• **ACTION ITEM**
All of the entries below should be copied exactly as they appear.

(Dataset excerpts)
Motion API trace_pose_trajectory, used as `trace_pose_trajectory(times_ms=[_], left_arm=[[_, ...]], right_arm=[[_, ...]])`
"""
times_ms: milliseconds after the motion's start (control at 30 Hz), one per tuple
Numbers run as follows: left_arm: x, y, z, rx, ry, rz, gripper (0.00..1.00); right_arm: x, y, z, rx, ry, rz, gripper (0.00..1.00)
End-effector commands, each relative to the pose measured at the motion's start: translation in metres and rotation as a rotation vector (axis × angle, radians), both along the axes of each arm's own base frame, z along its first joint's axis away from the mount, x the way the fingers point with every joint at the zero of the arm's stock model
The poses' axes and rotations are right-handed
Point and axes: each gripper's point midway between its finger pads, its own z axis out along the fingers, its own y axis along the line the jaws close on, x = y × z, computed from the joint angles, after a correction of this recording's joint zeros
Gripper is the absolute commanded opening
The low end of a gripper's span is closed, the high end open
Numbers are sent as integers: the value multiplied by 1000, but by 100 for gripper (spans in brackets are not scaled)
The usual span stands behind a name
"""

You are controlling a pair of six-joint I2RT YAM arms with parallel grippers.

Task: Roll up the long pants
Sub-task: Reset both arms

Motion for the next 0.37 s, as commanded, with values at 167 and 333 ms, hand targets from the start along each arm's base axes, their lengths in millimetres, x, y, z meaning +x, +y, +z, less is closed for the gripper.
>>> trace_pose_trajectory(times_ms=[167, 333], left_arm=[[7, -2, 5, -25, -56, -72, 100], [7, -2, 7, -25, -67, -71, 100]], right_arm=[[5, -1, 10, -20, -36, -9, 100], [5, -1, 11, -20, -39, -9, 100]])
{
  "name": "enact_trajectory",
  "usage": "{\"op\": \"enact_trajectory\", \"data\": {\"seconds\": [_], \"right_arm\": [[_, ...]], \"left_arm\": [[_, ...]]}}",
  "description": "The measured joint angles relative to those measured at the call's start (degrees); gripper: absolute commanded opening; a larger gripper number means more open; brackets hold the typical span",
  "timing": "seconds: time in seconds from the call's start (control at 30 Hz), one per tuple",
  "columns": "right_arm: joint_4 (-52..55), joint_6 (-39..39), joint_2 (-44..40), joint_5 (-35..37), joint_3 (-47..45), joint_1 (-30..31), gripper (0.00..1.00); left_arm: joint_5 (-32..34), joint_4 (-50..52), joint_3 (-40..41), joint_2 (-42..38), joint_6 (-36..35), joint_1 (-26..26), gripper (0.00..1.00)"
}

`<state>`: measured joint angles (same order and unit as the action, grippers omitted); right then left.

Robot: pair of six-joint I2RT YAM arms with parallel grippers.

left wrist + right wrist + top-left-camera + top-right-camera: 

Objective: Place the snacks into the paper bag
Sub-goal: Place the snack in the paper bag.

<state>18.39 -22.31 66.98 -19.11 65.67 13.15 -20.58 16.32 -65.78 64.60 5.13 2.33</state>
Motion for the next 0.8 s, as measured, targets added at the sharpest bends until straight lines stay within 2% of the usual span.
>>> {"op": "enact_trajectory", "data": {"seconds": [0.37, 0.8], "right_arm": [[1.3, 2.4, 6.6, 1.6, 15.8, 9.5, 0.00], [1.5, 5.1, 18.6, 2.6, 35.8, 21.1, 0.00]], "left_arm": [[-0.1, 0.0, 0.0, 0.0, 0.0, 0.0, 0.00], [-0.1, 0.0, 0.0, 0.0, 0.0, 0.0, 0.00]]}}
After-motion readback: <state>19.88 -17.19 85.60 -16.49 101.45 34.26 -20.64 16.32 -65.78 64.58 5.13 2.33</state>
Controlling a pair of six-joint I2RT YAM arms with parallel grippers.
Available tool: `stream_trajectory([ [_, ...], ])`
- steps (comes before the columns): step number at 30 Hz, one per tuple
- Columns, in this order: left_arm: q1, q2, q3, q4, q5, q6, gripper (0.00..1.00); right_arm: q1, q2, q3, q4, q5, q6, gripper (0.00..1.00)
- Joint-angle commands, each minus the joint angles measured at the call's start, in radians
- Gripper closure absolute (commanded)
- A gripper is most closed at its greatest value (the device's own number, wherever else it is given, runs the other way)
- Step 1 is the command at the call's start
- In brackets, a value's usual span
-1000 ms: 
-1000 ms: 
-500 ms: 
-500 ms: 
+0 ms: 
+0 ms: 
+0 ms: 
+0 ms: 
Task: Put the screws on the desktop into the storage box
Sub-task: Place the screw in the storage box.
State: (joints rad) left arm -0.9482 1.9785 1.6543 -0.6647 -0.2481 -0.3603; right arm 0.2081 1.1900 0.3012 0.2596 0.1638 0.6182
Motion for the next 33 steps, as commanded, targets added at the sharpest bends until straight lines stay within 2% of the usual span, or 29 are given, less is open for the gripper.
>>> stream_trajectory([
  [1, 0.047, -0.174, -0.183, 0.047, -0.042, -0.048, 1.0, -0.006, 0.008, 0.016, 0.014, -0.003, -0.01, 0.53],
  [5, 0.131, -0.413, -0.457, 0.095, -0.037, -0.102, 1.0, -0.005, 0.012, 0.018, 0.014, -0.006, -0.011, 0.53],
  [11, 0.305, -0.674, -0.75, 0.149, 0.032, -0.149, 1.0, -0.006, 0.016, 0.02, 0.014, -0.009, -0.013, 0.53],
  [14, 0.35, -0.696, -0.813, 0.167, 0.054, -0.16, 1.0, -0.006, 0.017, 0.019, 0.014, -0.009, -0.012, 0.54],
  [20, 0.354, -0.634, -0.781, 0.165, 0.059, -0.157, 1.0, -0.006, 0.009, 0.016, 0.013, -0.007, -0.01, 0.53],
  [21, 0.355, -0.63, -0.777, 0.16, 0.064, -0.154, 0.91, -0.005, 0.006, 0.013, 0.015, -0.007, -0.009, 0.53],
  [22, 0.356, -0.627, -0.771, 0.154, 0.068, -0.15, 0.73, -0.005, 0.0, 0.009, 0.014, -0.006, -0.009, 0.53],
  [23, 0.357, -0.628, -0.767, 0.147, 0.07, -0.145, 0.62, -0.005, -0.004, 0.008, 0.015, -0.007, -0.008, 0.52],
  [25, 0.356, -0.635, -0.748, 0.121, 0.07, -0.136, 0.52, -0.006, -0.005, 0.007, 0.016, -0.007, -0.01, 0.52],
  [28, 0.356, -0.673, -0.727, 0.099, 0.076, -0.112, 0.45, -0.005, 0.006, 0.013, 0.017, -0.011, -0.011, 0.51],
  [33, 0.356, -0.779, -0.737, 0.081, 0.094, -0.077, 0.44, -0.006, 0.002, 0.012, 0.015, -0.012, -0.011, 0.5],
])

• **SOLUTION TO THIS PROBLEM**
Motion API trace_pose_trajectory, used as `trace_pose_trajectory(times_ms=[_], left_arm=[[_, ...]], right_arm=[[_, ...]])`
"""
times_ms: milliseconds after the motion's start (control at 30 Hz), one per tuple
Numbers run as follows: left_arm: x, y, z, rx, ry, rz, gripper (0.00..1.00); right_arm: x, y, z, rx, ry, rz, gripper (0.00..1.00)
End-effector commands, each relative to the pose measured at the motion's start: translation in metres and rotation as a rotation vector (axis × angle, radians), both along the axes of each arm's own base frame, z along its first joint's axis away from the mount, x the way the fingers point with every joint at the zero of the arm's stock model
The poses' axes and rotations are right-handed
Point and axes: each gripper's point midway between its finger pads, its own z axis out along the fingers, its own y axis along the line the jaws close on, x = y × z, computed from the joint angles, after a correction of this recording's joint zeros
Gripper is the absolute commanded opening
The low end of a gripper's span is closed, the high end open
Numbers are sent as integers: the value multiplied by 1000, but by 100 for gripper (spans in brackets are not scaled)
The usual span stands behind a name
"""

You are controlling a pair of six-joint I2RT YAM arms with parallel grippers.

Task: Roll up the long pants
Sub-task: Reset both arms

Motion for the next 0.37 s, as commanded, with values at 167 and 333 ms, hand targets from the start along each arm's base axes, their lengths in millimetres, x, y, z meaning +x, +y, +z, less is closed for the gripper.
>>> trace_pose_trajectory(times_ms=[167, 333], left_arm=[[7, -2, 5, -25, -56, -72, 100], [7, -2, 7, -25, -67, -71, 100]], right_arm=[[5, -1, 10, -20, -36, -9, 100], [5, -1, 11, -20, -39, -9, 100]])
{
  "name": "enact_trajectory",
  "usage": "{\"op\": \"enact_trajectory\", \"data\": {\"seconds\": [_], \"right_arm\": [[_, ...]], \"left_arm\": [[_, ...]]}}",
  "description": "The measured joint angles relative to those measured at the call's start (degrees); gripper: absolute commanded opening; a larger gripper number means more open; brackets hold the typical span",
  "timing": "seconds: time in seconds from the call's start (control at 30 Hz), one per tuple",
  "columns": "right_arm: joint_4 (-52..55), joint_6 (-39..39), joint_2 (-44..40), joint_5 (-35..37), joint_3 (-47..45), joint_1 (-30..31), gripper (0.00..1.00); left_arm: joint_5 (-32..34), joint_4 (-50..52), joint_3 (-40..41), joint_2 (-42..38), joint_6 (-36..35), joint_1 (-26..26), gripper (0.00..1.00)"
}

`<state>`: measured joint angles (same order and unit as the action, grippers omitted); right then left.

Robot: pair of six-joint I2RT YAM arms with parallel grippers.

left wrist + right wrist + top-left-camera + top-right-camera: 

Objective: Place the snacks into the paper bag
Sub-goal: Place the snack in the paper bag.

<state>18.39 -22.31 66.98 -19.11 65.67 13.15 -20.58 16.32 -65.78 64.60 5.13 2.33</state>
Motion for the next 0.8 s, as measured, targets added at the sharpest bends until straight lines stay within 2% of the usual span.
>>> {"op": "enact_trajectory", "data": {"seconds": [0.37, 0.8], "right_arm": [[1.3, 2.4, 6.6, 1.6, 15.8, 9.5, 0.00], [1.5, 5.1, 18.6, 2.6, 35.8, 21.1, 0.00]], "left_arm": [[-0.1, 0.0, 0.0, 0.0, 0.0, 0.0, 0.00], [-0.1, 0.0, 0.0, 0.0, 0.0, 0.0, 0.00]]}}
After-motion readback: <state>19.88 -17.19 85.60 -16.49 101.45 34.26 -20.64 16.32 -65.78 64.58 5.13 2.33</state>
Controlling a pair of six-joint I2RT YAM arms with parallel grippers.
Available tool: `stream_trajectory([ [_, ...], ])`
- steps (comes before the columns): step number at 30 Hz, one per tuple
- Columns, in this order: left_arm: q1, q2, q3, q4, q5, q6, gripper (0.00..1.00); right_arm: q1, q2, q3, q4, q5, q6, gripper (0.00..1.00)
- Joint-angle commands, each minus the joint angles measured at the call's start, in radians
- Gripper closure absolute (commanded)
- A gripper is most closed at its greatest value (the device's own number, wherever else it is given, runs the other way)
- Step 1 is the command at the call's start
- In brackets, a value's usual span
-1000 ms: 
-1000 ms: 
-500 ms: 
-500 ms: 
+0 ms: 
+0 ms: 
+0 ms: 
+0 ms: 
Task: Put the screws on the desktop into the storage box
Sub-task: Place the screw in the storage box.
State: (joints rad) left arm -0.9482 1.9785 1.6543 -0.6647 -0.2481 -0.3603; right arm 0.2081 1.1900 0.3012 0.2596 0.1638 0.6182
Motion for the next 33 steps, as commanded, targets added at the sharpest bends until straight lines stay within 2% of the usual span, or 29 are given, less is open for the gripper.
>>> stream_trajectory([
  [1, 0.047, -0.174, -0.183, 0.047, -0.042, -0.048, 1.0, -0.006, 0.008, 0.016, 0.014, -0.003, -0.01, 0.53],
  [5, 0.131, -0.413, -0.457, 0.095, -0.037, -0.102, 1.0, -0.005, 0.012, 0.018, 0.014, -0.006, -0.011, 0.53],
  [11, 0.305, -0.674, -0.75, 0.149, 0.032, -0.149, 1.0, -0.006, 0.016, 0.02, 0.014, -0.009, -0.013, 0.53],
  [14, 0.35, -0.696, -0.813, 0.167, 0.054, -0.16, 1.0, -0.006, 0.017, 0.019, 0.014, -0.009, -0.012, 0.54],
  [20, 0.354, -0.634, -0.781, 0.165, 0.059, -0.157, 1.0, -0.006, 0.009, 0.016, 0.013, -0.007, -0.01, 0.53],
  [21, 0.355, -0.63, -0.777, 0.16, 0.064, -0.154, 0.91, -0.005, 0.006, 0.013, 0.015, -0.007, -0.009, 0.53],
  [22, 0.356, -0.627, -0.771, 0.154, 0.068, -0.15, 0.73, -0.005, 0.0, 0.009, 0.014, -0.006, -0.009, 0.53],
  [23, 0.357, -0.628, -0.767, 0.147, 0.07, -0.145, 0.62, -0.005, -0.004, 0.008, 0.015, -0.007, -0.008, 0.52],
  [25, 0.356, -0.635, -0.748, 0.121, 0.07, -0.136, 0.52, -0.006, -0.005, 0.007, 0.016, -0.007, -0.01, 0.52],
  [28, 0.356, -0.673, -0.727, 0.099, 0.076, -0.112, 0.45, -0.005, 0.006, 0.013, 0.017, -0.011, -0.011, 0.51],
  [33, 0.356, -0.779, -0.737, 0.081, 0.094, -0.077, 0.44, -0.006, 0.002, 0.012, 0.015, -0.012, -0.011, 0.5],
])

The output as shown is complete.